The market is witnessing a wild swing of rate hike expectations in these past few weeks, starting before Jerome Powell’s statement to the Congress to the sentiment after he did and the aftermath of the Silicon Valley Bank situation.
After a series of aggressive rate hikes last year, the market had hoped that the Federal Reserve would slow down its moves toward policy rates, expecting three hikes with 25 basis points each before starting to cut rates by the end of this year.
However, the mood and tone from the Fed’s chairman Jerome Powell to the Congress last week sent the market into a panic as he mentioned that the central bank will likely need to hike interest rates more than planned in reaction to recent strong economic data.
“The latest economic data have come in stronger than expected, which suggests that the ultimate level of interest rates is likely to be higher than previously anticipated,” Powell said. “If the totality of the data were to indicate that faster tightening is warranted, we would be prepared to increase the pace of rate hikes.”
After the event, the ceiling of the Fed funds rate rose from 5.25-5.50% to 5.50-5.75% with a speculation of 50bps hike in March and two 25bps hike at each meeting up to June. Some analysts were pointing to a terminal rate as high as 6.00%.
The turning point came last Thursday after the collapse of Silicon Valley Bank (SVB) after the sale of securities that led to a loss in earnings after taxes of US$1.8 billion, prompting waves of withdrawal from the bank. After the collapse, Signature Bank followed SVB in just two days.
Expectations for Fed’s rate hikes shrunk from a possibility of a 50bps rate hike in March to none as of Monday. A 25bps increase seems certain with the odds of 98.2% and a slight chance of no hike at 1.8%, according to the CME FedWatch Tool.
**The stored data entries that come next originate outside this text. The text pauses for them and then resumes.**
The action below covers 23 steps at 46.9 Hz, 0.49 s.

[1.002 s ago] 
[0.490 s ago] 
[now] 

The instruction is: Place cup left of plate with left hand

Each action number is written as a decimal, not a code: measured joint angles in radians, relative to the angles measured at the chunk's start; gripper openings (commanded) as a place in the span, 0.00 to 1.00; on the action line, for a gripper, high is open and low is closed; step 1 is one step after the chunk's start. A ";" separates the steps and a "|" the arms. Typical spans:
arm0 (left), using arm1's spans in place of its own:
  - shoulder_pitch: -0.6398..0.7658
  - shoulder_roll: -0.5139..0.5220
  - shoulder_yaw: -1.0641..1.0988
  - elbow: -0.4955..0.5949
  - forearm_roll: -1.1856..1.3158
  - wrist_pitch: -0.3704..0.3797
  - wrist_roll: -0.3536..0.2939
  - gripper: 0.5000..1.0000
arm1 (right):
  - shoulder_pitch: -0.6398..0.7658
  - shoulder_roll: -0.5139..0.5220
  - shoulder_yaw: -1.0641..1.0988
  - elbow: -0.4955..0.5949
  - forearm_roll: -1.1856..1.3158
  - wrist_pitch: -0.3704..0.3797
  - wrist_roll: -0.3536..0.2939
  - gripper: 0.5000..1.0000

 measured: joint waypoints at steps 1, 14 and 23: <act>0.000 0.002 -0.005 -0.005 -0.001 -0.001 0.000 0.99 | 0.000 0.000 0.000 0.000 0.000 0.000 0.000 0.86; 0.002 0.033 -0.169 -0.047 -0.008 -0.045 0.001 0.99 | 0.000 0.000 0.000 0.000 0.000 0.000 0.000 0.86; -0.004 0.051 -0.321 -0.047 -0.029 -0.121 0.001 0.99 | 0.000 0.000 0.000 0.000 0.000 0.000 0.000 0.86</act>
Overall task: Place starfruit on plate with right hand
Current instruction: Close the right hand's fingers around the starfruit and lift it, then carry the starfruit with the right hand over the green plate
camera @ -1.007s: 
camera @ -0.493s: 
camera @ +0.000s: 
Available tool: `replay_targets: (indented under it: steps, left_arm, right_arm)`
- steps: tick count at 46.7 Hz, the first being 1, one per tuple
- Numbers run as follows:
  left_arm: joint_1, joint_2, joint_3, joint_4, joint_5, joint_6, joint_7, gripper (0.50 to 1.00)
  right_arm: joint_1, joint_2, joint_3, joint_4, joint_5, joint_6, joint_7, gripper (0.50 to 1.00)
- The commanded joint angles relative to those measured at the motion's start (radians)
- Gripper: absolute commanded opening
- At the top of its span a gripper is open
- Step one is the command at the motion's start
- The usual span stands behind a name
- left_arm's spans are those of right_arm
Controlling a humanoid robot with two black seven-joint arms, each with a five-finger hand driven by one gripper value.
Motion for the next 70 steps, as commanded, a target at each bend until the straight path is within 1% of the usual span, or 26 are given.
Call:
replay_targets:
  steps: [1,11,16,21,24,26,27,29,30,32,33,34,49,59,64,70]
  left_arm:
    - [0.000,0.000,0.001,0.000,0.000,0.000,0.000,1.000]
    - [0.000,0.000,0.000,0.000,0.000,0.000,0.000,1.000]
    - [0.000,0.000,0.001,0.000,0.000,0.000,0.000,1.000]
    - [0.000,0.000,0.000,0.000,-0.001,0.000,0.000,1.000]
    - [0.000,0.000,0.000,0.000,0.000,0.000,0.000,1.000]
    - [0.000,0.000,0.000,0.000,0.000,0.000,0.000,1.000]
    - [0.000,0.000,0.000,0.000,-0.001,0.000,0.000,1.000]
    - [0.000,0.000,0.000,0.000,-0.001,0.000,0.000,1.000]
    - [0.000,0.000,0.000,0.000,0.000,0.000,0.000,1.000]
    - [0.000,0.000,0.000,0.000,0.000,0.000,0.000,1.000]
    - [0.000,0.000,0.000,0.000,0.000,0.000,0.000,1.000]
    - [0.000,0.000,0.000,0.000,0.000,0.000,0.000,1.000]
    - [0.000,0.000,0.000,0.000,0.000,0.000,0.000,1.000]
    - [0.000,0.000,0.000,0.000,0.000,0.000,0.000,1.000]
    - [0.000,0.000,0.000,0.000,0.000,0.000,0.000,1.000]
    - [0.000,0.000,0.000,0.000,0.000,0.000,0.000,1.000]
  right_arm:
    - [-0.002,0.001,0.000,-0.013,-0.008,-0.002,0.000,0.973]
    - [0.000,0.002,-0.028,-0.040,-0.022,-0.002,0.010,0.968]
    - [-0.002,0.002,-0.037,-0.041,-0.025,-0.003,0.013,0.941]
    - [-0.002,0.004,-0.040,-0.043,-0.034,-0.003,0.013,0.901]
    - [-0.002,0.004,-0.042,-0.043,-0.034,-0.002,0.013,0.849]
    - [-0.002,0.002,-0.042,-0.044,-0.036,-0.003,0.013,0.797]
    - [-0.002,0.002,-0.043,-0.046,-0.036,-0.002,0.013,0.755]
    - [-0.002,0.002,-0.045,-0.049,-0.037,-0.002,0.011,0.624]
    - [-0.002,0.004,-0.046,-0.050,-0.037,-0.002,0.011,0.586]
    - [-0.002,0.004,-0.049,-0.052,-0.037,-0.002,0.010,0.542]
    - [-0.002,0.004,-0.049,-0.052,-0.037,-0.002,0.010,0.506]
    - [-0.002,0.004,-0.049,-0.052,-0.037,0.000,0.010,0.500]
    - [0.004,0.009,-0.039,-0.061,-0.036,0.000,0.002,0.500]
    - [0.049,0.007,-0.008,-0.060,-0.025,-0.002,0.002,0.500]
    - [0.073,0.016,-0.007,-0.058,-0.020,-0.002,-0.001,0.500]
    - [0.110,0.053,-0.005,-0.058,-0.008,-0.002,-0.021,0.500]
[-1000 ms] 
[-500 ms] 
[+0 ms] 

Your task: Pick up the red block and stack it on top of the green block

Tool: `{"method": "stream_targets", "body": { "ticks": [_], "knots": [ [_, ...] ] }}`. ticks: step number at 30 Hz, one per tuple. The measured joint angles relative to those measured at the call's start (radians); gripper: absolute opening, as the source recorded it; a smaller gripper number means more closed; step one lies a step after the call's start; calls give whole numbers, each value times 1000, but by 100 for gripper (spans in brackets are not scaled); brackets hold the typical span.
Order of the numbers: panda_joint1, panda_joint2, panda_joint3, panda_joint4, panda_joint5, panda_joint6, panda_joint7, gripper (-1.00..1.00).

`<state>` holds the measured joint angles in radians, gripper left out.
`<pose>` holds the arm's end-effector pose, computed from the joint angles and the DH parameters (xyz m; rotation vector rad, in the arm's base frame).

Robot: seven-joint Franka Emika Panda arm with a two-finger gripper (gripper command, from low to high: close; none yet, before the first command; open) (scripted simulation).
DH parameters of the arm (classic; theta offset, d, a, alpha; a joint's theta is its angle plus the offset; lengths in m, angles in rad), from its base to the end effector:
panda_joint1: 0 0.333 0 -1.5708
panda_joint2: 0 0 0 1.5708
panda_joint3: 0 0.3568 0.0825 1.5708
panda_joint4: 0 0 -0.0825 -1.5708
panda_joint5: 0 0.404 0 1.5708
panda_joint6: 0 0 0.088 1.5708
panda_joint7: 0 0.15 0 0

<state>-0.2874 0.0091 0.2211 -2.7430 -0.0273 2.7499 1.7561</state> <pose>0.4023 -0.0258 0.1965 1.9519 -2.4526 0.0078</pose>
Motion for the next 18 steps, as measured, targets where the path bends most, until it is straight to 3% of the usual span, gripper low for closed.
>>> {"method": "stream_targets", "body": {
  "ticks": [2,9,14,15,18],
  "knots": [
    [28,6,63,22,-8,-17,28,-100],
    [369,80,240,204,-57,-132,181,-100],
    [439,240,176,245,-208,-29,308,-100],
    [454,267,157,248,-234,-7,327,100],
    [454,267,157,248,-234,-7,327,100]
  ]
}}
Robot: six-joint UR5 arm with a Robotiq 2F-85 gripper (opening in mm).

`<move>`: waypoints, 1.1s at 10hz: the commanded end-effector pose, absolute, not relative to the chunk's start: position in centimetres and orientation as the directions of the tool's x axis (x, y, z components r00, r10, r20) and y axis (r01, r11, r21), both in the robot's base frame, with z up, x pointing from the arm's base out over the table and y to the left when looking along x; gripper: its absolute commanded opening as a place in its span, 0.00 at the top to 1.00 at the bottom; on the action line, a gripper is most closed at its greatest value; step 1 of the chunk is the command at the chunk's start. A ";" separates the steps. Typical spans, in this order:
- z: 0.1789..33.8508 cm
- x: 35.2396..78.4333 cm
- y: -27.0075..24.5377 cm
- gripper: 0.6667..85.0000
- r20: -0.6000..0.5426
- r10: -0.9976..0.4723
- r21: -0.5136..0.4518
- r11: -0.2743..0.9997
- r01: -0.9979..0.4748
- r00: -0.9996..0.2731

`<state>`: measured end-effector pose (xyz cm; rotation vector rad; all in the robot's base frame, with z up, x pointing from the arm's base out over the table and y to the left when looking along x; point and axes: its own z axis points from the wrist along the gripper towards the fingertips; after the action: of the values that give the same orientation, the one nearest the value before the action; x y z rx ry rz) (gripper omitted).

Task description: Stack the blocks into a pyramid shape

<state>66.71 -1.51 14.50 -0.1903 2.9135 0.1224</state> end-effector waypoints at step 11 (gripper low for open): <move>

However, the momentum swung wildly in just 24 hours as the odds on Tuesday for a 25bps rate hike in March shrunk from 98.2% to 68.6% and the probability for a no hike rose to 31.4%.
On the analysis side, Morgan Stanley maintained its forecast for a 50bps hike, while JPMorgan and Evercore ISI expected 25bps hike. Goldman Sachs, Barclays, NatWest and PIMCO believed the Fed will pause the rate at 4.50-4.75%. On the flip side, Nomura expected 25bps cut and the end to Fed’s quantitative tightening.